Woodard completed her bachelor's degree at Duke University. She remained at Duke for her medical degree, before moving to the University of North Carolina at Chapel Hill for a one year internship. Woodard was a radiology resident at Duke, where she studied blood clots in the lungs. She revealed that these blood clots could be detected by spiral CT scans. She moved to Washington University in St. Louis as a cardiothoracic fellow. Her research considered diagnostic radiology, including positron emission tomography, magnetic resonance imaging and CT scanning.

== Research and career ==
In 1997, Woodard was appointed to the faculty at Washington University in St. Louis, where she established multi-detector CT scanning as the standard means to diagnose blood clots. Her research has concentrated on translating pre-clinical imaging to patients. She has developed atherosclerosis agents and PET radiotracers. These radiotracers can detect proteins that are associated with plaques, which can cause sudden heart attack and stroke, or monitor blood flow through heart muscles.

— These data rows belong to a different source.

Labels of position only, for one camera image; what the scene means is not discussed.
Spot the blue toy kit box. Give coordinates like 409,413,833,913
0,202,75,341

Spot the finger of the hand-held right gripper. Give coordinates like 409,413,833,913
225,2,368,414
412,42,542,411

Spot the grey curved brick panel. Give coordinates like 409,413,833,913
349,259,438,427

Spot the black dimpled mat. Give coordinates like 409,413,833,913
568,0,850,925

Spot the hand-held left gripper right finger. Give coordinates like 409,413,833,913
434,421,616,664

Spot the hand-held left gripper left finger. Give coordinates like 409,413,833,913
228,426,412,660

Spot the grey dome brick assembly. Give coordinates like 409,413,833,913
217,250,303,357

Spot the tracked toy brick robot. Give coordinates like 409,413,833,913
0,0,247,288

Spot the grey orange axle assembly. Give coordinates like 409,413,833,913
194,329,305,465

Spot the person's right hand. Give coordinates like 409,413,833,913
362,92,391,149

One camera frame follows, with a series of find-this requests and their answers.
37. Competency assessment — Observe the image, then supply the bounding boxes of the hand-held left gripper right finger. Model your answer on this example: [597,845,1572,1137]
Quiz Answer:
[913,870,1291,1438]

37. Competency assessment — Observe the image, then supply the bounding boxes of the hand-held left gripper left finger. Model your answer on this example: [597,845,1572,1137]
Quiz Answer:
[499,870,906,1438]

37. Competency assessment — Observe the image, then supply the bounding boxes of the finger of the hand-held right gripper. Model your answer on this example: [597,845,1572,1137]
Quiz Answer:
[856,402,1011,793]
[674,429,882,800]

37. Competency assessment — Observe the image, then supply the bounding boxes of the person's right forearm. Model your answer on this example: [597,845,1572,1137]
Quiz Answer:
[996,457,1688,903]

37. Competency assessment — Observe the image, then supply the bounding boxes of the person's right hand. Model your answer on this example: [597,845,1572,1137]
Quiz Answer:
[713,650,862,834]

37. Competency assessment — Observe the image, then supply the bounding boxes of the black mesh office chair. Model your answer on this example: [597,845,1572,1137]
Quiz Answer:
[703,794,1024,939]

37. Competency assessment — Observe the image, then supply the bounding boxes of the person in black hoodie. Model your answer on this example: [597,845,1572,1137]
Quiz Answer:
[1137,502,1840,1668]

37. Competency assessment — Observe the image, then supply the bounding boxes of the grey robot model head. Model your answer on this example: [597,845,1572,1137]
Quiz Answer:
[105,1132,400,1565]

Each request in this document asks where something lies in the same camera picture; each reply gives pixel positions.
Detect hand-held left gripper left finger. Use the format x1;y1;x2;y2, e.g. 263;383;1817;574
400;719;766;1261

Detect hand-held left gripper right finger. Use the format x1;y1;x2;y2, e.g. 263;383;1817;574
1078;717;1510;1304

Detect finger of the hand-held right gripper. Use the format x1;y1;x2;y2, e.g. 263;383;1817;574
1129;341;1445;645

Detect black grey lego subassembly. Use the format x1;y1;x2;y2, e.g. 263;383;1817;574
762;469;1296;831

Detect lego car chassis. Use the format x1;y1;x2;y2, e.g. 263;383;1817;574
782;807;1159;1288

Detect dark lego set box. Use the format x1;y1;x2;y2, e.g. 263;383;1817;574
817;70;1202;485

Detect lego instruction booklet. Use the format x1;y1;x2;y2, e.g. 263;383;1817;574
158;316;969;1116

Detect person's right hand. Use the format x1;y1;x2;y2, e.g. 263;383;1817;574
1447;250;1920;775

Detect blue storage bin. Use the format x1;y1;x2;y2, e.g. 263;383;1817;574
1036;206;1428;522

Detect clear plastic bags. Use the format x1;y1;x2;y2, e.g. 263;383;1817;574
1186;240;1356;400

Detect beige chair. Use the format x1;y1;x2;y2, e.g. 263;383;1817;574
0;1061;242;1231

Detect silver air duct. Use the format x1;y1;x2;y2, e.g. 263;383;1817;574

Woodard was named the inaugural Hugh Monroe Wilson Professor of Radiology in 2019. In 2021, she was named the Radiological Society of North America Outstanding Researcher of the Year. In 2022, Woodard was elected a Fellow of the American Association for the Advancement of Science, and also elected as a Fellow of the American Institute for Medical and Biological Engineering. She has been a standing member of three National Institutes of Health study sections, most recently serving as the Chair of the Imaging Guided Interventions and Surgery section. She has served on the Board of Chancellors of the American College of Radiology, and in April 2024, Woodard was elected as President of the American College of Radiology for 2024–2025. In November of 2024, Woodard was chosen as President of The Academy for Radiology and Biomedical Imaging Research. The Academy is a non-profit organization committed to advancing federal support of the NIH, and it was instrumental in advocating for the establishment of NIH's National Institute of Biomedical Imaging and Bioengineering in 2001. In February of 2025, Woodard was named as the Chair of the Board of Trustees of the Research and Education (R&E) Foundation of the Radiological Society of North America (RSNA). The R&E Foundation invests in the future of radiology by developing investigators and supporting biomedical imaging research through grant funding. In September of 2025, Woodard was awarded a gold medal by the North American Society for Cardiovascular Imaging in recognition of her career contributions to cardiac imaging.